Panic attack. That’s what the station medic had called the crippling fear Elspeth had been experiencing at random intervals every day for the last month. The walls, once familiar and safe, closed in around her. She couldn’t breathe, couldn’t think. Her chest felt like someone was standing on it.
Elspeth was part of the great experiment. Humans had reached into space and created a colony above the Earth. Her parents were two of the elite cadre that had been recruited to live there. Elspeth was one of the children born there.
At twenty-eight, she had never set foot off the station. She’d never stood on Earth, though she had seen plenty of video of it. The thought of standing on dirt or grass made her skin crawl. She was a spacer, through and through.
Elspeth should have been able to handle this better. She had a PhD in astrophysics. She was studying ways to move humans out of this solar system. Now that it had been proven they could live in space indefinitely, it was the next logical step.

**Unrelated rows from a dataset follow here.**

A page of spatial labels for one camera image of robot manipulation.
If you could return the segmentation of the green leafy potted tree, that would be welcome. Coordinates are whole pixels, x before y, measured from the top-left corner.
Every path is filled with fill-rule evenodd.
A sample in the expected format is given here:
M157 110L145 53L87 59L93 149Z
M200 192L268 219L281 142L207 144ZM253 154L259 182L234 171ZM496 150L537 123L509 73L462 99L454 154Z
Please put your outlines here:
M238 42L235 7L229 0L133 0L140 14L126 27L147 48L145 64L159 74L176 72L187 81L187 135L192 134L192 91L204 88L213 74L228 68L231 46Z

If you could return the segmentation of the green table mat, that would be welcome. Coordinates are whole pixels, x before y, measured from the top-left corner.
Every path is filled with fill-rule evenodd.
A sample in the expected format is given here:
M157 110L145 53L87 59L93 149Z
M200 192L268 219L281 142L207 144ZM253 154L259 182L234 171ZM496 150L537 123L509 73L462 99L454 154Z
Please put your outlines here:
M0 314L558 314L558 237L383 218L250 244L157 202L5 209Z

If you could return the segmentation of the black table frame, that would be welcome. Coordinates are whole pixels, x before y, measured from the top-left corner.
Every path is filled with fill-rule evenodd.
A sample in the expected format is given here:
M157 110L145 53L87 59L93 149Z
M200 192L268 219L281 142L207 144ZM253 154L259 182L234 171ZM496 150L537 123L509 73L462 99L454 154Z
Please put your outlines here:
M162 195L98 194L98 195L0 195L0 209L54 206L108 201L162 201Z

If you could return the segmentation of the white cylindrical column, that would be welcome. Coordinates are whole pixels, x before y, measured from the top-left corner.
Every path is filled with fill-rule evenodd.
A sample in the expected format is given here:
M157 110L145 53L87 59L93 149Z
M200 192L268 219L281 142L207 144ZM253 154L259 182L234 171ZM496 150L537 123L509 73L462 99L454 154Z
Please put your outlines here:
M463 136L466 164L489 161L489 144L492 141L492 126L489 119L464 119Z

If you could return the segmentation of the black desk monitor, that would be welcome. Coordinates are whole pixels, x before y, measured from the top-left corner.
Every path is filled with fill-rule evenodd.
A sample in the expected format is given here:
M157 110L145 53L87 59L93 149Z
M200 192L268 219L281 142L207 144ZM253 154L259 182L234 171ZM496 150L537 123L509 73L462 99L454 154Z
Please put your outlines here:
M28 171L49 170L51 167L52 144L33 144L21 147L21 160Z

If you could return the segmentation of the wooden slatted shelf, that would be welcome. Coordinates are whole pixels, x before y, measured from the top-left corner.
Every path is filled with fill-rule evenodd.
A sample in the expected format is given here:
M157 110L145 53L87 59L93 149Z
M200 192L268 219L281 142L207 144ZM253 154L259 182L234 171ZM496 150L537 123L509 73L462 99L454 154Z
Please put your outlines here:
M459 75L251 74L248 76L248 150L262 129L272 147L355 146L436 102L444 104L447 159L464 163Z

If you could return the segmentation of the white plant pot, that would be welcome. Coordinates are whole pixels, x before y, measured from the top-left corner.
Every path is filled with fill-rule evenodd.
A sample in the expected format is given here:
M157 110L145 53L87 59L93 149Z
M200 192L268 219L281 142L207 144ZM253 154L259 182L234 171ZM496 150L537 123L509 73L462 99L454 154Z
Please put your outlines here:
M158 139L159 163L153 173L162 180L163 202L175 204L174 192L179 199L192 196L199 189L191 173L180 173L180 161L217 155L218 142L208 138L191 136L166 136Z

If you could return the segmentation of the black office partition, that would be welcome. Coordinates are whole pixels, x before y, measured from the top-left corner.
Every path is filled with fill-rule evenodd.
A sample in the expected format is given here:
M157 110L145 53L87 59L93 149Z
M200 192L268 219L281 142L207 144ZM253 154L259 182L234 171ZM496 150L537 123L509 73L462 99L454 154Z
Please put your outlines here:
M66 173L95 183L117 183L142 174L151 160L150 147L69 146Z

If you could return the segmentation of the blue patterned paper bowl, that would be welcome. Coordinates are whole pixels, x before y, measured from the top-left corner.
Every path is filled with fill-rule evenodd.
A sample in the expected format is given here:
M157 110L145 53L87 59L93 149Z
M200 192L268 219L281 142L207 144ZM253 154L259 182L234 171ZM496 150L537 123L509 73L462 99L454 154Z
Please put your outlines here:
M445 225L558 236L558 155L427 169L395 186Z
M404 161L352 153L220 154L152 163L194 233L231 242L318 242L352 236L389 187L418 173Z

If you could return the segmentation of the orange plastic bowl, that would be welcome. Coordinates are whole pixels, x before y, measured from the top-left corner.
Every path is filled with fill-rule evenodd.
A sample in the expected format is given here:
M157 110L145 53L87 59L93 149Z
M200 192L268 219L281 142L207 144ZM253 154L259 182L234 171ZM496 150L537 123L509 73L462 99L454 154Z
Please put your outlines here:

Except the new government back on Earth had decided funding for the station was a waste of resources. The spacers could feed themselves just fine, but materials for repairs, textiles, and other goods had to come from Earth. The well had run dry.
After months of fighting it, the decision had come down. The entire populace of the station would be relocated to Earth.
Elspeth understood that she could continue her work on the planet’s surface. She had already received offers from half a dozen companies and three universities. But that meant living on a world, rather than on the station. No matter how much she thought about it, she couldn’t reconcile herself to the idea.
She waited until the last ship came to ferry the spacers to Earth, then watched the lights go out on the only home she had ever known. Panic hit so hard and so fast, the medic had to sedate her for the trip down.
Years later, as she stood, barefoot in the grass she grew on her apartment balcony, she wondered what she had been so afraid of. She still experienced anxiety in wide-open spaces, but most of the time they were easy to avoid.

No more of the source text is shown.